• _Work to be completed_: Exactly as written, copy the lines of the data below from the first through the one containing "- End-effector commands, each".

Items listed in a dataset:

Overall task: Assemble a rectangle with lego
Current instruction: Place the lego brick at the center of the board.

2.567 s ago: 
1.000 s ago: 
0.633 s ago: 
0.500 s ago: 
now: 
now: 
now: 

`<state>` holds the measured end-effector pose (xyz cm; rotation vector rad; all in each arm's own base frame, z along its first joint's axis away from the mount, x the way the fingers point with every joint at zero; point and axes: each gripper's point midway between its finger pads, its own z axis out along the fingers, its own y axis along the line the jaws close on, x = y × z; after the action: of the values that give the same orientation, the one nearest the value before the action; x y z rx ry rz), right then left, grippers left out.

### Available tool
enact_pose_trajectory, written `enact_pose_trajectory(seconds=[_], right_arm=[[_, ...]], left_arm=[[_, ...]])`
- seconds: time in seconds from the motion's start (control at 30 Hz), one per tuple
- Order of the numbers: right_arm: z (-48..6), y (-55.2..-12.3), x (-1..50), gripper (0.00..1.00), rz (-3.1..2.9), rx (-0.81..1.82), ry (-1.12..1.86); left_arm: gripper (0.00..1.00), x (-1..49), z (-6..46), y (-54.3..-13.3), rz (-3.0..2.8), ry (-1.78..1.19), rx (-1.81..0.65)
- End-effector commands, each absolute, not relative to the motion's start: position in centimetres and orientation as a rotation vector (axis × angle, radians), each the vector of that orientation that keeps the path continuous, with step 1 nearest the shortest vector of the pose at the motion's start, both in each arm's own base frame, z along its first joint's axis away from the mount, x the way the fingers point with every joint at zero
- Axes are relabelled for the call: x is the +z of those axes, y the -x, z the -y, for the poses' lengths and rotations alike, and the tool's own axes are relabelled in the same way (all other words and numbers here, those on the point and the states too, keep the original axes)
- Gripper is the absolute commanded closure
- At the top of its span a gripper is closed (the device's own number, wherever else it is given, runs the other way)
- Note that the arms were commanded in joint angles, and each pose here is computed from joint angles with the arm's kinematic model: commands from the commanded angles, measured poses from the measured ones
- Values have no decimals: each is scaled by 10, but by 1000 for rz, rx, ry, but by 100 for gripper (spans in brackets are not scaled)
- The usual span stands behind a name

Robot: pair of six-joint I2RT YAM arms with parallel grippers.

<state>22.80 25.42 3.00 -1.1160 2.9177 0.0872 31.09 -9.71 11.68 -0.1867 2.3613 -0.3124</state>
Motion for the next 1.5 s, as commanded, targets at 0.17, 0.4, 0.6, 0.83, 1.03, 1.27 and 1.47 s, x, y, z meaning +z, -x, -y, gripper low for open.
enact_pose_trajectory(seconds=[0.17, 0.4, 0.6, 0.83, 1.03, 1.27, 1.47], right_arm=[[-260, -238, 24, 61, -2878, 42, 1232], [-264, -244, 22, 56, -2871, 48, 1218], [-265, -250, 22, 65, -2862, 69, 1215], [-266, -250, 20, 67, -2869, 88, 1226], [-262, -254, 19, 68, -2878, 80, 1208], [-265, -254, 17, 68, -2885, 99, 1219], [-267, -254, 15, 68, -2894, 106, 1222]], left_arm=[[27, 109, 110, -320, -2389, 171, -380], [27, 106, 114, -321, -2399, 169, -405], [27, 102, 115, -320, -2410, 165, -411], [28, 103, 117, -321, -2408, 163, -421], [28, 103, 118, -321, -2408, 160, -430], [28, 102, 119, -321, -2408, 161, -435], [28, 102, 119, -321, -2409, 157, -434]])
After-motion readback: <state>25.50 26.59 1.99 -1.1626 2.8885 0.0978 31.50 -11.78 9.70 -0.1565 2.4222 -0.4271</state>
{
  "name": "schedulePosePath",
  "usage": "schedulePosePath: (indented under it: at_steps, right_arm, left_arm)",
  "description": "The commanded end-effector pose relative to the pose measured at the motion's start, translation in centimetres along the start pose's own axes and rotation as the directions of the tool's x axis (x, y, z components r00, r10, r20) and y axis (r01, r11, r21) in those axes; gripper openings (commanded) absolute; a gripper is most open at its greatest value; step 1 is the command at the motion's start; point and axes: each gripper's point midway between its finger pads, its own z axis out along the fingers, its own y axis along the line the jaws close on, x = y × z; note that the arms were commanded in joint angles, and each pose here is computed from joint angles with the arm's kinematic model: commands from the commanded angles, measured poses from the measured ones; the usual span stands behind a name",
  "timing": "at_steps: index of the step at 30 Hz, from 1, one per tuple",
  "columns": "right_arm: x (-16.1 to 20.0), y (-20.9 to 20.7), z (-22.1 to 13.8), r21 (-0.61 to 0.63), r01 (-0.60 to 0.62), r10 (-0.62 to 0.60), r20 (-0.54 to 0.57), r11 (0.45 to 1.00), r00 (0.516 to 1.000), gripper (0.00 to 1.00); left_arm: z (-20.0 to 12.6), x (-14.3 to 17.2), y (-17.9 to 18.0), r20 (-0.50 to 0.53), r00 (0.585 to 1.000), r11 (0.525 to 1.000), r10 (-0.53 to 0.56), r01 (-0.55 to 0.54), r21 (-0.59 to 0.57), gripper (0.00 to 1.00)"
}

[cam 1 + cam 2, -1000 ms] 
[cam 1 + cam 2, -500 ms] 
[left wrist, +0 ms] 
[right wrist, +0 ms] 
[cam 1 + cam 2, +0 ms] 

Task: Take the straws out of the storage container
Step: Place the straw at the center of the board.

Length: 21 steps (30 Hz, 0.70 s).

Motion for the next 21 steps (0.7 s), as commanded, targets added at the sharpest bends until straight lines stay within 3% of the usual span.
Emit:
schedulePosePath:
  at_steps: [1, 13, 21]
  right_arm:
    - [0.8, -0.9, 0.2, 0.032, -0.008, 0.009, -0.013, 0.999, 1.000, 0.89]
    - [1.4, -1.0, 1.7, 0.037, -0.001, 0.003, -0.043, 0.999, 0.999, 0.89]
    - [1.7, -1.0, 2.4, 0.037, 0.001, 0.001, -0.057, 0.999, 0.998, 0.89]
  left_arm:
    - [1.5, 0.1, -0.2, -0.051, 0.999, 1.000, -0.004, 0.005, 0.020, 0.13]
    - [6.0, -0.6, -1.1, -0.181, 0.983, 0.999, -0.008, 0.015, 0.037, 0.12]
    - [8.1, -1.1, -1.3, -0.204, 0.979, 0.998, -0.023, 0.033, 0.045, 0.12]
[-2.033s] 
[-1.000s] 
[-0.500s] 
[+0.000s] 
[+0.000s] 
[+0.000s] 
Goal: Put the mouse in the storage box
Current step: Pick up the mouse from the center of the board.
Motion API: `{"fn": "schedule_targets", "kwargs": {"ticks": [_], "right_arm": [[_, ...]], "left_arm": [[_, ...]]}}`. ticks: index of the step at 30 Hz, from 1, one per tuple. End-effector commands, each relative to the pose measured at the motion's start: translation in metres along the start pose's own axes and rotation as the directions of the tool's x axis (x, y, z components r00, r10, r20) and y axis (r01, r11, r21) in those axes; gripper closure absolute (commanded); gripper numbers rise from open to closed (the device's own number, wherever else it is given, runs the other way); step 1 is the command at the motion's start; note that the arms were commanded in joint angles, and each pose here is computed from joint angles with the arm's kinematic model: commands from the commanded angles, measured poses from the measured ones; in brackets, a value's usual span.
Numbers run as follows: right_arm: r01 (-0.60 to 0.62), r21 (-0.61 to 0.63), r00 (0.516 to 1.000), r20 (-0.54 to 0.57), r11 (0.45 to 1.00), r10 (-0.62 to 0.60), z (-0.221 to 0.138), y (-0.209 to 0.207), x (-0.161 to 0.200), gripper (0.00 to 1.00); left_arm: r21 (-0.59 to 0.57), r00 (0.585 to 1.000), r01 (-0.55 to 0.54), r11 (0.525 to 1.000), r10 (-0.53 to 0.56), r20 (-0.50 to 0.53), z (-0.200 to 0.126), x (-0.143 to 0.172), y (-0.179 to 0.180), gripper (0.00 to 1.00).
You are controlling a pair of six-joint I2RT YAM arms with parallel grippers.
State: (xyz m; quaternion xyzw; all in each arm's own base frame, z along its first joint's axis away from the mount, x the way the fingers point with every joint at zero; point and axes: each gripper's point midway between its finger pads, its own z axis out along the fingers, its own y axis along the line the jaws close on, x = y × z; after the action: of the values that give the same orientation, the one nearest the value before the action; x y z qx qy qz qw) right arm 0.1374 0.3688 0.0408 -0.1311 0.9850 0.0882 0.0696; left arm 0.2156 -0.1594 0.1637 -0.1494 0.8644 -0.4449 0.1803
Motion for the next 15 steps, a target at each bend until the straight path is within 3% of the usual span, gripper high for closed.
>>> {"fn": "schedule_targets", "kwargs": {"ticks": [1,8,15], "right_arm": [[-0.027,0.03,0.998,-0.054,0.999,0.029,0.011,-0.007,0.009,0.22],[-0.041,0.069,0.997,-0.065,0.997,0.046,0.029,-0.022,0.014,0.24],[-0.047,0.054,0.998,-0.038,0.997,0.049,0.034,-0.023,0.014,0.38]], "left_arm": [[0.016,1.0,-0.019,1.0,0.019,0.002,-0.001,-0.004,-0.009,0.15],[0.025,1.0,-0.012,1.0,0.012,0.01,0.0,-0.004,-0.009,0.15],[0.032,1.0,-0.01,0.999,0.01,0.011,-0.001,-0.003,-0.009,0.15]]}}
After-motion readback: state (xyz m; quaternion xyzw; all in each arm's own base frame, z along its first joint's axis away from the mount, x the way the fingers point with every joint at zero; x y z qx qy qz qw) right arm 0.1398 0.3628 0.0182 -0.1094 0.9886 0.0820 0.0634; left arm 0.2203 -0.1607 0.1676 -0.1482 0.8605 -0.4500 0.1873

• _Exercise solution_:
Overall task: Assemble a rectangle with lego
Current instruction: Place the lego brick at the center of the board.

2.567 s ago: 
1.000 s ago: 
0.633 s ago: 
0.500 s ago: 
now: 
now: 
now: 

`<state>` holds the measured end-effector pose (xyz cm; rotation vector rad; all in each arm's own base frame, z along its first joint's axis away from the mount, x the way the fingers point with every joint at zero; point and axes: each gripper's point midway between its finger pads, its own z axis out along the fingers, its own y axis along the line the jaws close on, x = y × z; after the action: of the values that give the same orientation, the one nearest the value before the action; x y z rx ry rz), right then left, grippers left out.

### Available tool
enact_pose_trajectory, written `enact_pose_trajectory(seconds=[_], right_arm=[[_, ...]], left_arm=[[_, ...]])`
- seconds: time in seconds from the motion's start (control at 30 Hz), one per tuple
- Order of the numbers: right_arm: z (-48..6), y (-55.2..-12.3), x (-1..50), gripper (0.00..1.00), rz (-3.1..2.9), rx (-0.81..1.82), ry (-1.12..1.86); left_arm: gripper (0.00..1.00), x (-1..49), z (-6..46), y (-54.3..-13.3), rz (-3.0..2.8), ry (-1.78..1.19), rx (-1.81..0.65)
- End-effector commands, each absolute, not relative to the motion's start: position in centimetres and orientation as a rotation vector (axis × angle, radians), each the vector of that orientation that keeps the path continuous, with step 1 nearest the shortest vector of the pose at the motion's start, both in each arm's own base frame, z along its first joint's axis away from the mount, x the way the fingers point with every joint at zero

For this exercise, the answer is now complete.